## What to produce
Transcribe the records that follow exactly. Skip the pictures.

BEGIN Data records

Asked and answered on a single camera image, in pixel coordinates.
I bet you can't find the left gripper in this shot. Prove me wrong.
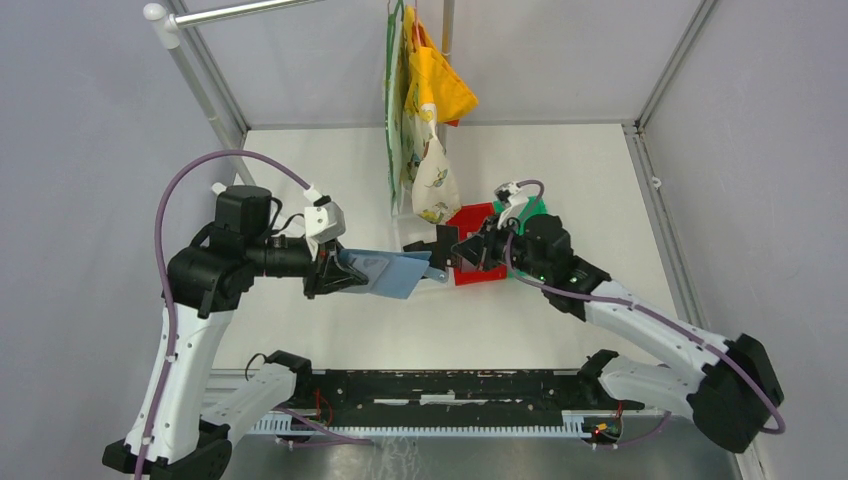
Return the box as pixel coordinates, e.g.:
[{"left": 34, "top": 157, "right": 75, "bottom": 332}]
[{"left": 248, "top": 233, "right": 370, "bottom": 298}]

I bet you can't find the vertical rack pole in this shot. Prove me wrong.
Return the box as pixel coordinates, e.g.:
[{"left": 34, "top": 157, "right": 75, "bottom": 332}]
[{"left": 437, "top": 0, "right": 457, "bottom": 160}]

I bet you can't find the red bin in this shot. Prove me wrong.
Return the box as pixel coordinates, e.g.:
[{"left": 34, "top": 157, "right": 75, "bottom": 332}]
[{"left": 447, "top": 202, "right": 507, "bottom": 287}]

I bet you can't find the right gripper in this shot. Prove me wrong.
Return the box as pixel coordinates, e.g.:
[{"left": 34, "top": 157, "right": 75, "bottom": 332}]
[{"left": 451, "top": 213, "right": 549, "bottom": 283}]

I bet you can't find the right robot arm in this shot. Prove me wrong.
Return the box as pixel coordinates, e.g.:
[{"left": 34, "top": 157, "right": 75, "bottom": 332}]
[{"left": 451, "top": 214, "right": 787, "bottom": 453}]

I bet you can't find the white cable duct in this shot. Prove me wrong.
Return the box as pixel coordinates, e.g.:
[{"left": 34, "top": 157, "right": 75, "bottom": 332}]
[{"left": 245, "top": 413, "right": 624, "bottom": 439}]

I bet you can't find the blue card holder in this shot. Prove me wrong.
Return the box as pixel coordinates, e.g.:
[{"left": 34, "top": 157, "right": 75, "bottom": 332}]
[{"left": 340, "top": 249, "right": 449, "bottom": 300}]

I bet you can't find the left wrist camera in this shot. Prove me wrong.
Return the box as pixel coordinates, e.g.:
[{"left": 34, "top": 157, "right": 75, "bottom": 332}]
[{"left": 304, "top": 195, "right": 346, "bottom": 244}]

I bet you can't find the black card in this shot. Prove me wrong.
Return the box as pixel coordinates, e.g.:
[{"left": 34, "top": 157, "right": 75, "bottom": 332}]
[{"left": 402, "top": 225, "right": 459, "bottom": 271}]

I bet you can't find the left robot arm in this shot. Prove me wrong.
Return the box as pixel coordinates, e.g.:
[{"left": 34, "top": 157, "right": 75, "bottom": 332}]
[{"left": 102, "top": 185, "right": 367, "bottom": 479}]

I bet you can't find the yellow cloth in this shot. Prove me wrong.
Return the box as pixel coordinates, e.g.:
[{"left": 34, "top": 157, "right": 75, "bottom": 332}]
[{"left": 403, "top": 6, "right": 479, "bottom": 126}]

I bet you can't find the white clothes rack pole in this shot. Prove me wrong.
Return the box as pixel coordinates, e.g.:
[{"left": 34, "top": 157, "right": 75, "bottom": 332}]
[{"left": 142, "top": 1, "right": 307, "bottom": 149}]

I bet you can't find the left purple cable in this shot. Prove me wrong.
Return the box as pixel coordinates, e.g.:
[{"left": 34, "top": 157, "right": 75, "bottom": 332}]
[{"left": 132, "top": 149, "right": 372, "bottom": 480}]

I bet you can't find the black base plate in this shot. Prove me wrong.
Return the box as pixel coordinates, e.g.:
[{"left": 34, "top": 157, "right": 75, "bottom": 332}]
[{"left": 276, "top": 369, "right": 644, "bottom": 427}]

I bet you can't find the green bin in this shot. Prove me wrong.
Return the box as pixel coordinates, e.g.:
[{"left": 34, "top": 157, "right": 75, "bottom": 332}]
[{"left": 492, "top": 195, "right": 549, "bottom": 235}]

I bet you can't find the hanging patterned cloth bag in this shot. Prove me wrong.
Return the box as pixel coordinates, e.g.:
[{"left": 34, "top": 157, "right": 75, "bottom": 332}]
[{"left": 383, "top": 1, "right": 461, "bottom": 224}]

END Data records

## Task output
Asked and answered on a single camera image, in pixel coordinates.
I bet you can't find the left gripper in this shot. Prove me wrong.
Return the box as pixel coordinates, e.g.:
[{"left": 34, "top": 157, "right": 75, "bottom": 332}]
[{"left": 248, "top": 233, "right": 370, "bottom": 298}]

I bet you can't find the vertical rack pole in this shot. Prove me wrong.
Return the box as pixel coordinates, e.g.:
[{"left": 34, "top": 157, "right": 75, "bottom": 332}]
[{"left": 437, "top": 0, "right": 457, "bottom": 160}]

I bet you can't find the red bin in this shot. Prove me wrong.
Return the box as pixel coordinates, e.g.:
[{"left": 34, "top": 157, "right": 75, "bottom": 332}]
[{"left": 447, "top": 202, "right": 507, "bottom": 287}]

I bet you can't find the right gripper in this shot. Prove me wrong.
Return the box as pixel coordinates, e.g.:
[{"left": 34, "top": 157, "right": 75, "bottom": 332}]
[{"left": 451, "top": 213, "right": 549, "bottom": 283}]

I bet you can't find the right robot arm in this shot. Prove me wrong.
Return the box as pixel coordinates, e.g.:
[{"left": 34, "top": 157, "right": 75, "bottom": 332}]
[{"left": 451, "top": 214, "right": 787, "bottom": 453}]

I bet you can't find the white cable duct in this shot. Prove me wrong.
Return the box as pixel coordinates, e.g.:
[{"left": 34, "top": 157, "right": 75, "bottom": 332}]
[{"left": 245, "top": 413, "right": 624, "bottom": 439}]

I bet you can't find the blue card holder in this shot. Prove me wrong.
Return the box as pixel coordinates, e.g.:
[{"left": 34, "top": 157, "right": 75, "bottom": 332}]
[{"left": 340, "top": 249, "right": 449, "bottom": 300}]

I bet you can't find the left wrist camera in this shot. Prove me wrong.
Return the box as pixel coordinates, e.g.:
[{"left": 34, "top": 157, "right": 75, "bottom": 332}]
[{"left": 304, "top": 195, "right": 346, "bottom": 244}]

I bet you can't find the black card in this shot. Prove me wrong.
Return the box as pixel coordinates, e.g.:
[{"left": 34, "top": 157, "right": 75, "bottom": 332}]
[{"left": 402, "top": 225, "right": 459, "bottom": 271}]

I bet you can't find the left robot arm in this shot. Prove me wrong.
Return the box as pixel coordinates, e.g.:
[{"left": 34, "top": 157, "right": 75, "bottom": 332}]
[{"left": 102, "top": 185, "right": 367, "bottom": 479}]

I bet you can't find the yellow cloth in this shot. Prove me wrong.
Return the box as pixel coordinates, e.g.:
[{"left": 34, "top": 157, "right": 75, "bottom": 332}]
[{"left": 403, "top": 6, "right": 479, "bottom": 126}]

I bet you can't find the white clothes rack pole in this shot. Prove me wrong.
Return the box as pixel coordinates, e.g.:
[{"left": 34, "top": 157, "right": 75, "bottom": 332}]
[{"left": 142, "top": 1, "right": 307, "bottom": 149}]

I bet you can't find the left purple cable in this shot. Prove me wrong.
Return the box as pixel coordinates, e.g.:
[{"left": 34, "top": 157, "right": 75, "bottom": 332}]
[{"left": 132, "top": 149, "right": 372, "bottom": 480}]

I bet you can't find the black base plate in this shot. Prove me wrong.
Return the box as pixel coordinates, e.g.:
[{"left": 34, "top": 157, "right": 75, "bottom": 332}]
[{"left": 276, "top": 369, "right": 644, "bottom": 427}]

I bet you can't find the green bin in this shot. Prove me wrong.
Return the box as pixel coordinates, e.g.:
[{"left": 34, "top": 157, "right": 75, "bottom": 332}]
[{"left": 492, "top": 195, "right": 549, "bottom": 235}]

I bet you can't find the hanging patterned cloth bag in this shot. Prove me wrong.
Return the box as pixel coordinates, e.g.:
[{"left": 34, "top": 157, "right": 75, "bottom": 332}]
[{"left": 383, "top": 1, "right": 461, "bottom": 224}]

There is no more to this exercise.